Just as you must train your legs to go the distance, your digestive system must also be fine-tuned to deliver the energy & nutrients under the stress of the long runs. You want to get into a routine, knowing exactly what to eat, when to eat it, how much to drink with it etc. If you practice and adjust this during your training long runs, you’ll reduce the chance of problems in the event to almost nothing. Your stomach and GI tract can adapt to delivering nutrients with little or no negative reactions throughout a strenuous endurance event.
– Eliminating Problem Foods
While a variety of foods is great for overall nutrition, your pre-race diet will be more focused. Analyze your eating the day before and the morning of long runs. Over the months, eliminate foods that cause problems. Realize that it may have been the quantity of food. It’s better to err on the side of eating too little than eating too much. But, please, don’t starve yourself. Continue to eat small meals or snacks (which you know will digest quickly) all day long into the evening.

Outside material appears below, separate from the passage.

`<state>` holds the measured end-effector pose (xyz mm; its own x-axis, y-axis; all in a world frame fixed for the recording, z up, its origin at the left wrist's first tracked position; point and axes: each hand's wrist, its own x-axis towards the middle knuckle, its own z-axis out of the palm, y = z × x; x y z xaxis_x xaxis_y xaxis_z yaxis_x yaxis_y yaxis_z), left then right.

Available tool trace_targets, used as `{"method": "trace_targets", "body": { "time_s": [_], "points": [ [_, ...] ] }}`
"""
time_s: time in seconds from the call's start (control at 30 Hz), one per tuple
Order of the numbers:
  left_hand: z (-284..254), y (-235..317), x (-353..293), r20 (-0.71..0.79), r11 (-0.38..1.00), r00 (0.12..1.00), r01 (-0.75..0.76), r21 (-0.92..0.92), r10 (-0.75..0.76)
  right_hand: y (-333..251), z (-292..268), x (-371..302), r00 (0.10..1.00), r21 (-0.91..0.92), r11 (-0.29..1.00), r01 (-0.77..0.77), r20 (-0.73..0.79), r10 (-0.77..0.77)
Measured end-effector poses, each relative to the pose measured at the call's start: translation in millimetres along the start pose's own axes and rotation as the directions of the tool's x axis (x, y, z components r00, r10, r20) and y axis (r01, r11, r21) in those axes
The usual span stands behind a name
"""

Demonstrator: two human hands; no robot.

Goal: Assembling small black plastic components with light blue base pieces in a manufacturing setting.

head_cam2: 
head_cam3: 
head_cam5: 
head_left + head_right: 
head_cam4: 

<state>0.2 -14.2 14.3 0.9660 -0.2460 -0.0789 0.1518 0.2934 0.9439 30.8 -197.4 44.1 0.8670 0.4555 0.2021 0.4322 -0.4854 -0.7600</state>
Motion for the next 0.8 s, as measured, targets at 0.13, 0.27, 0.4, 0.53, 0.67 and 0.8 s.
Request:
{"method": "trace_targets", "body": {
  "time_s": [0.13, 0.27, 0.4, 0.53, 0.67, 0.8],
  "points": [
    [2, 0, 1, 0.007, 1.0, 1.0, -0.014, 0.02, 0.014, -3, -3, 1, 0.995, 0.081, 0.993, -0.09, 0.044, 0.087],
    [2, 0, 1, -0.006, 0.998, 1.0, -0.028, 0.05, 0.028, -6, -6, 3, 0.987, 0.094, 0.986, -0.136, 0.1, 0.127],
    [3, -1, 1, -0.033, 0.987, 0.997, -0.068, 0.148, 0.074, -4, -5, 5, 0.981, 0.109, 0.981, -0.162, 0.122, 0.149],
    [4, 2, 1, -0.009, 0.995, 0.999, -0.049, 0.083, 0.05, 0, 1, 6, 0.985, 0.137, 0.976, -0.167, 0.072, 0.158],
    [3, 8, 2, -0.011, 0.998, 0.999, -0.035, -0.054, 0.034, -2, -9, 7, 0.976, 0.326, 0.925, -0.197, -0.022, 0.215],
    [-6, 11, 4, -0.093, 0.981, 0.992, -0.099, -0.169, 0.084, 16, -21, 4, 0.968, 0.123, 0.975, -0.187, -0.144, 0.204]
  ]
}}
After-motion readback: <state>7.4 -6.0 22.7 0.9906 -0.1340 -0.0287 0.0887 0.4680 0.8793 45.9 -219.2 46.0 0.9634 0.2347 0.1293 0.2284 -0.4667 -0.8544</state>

– Control Your Food Destiny The Day Before
Start with the foods that have digested quickly for you leading up to long workouts and didn’t cause stomach or other GI problems. Write down the schedule in a journal where you can review it before your next long one. After each snack, note the amount, the time and any fluid you consumed with it. As you work on the right quantity and timetable, you’ll gain control over how you feel the day before and the morning of the half or full marathon.
Here are a few general guidelines to consider as you practice eating the day before your long runs:
1. Don’t eat a large meal after 5 pm the afternoon before.
2. Avoid salty food and alcohol the afternoon and evening before long runs and the race.
- Eat smaller meals or snacks about every 2-3 hours, starting about 12 noon the day before.
4. Choose foods that digest easily.
5. Drink 6-8 oz. of water or sports drink with your snacks.
6. It takes about 36-48 hours for the food you eat to be digested, metabolized and ready to be used in the muscles during exercise. Last minute nutrition “cramming” will not help you during the long run.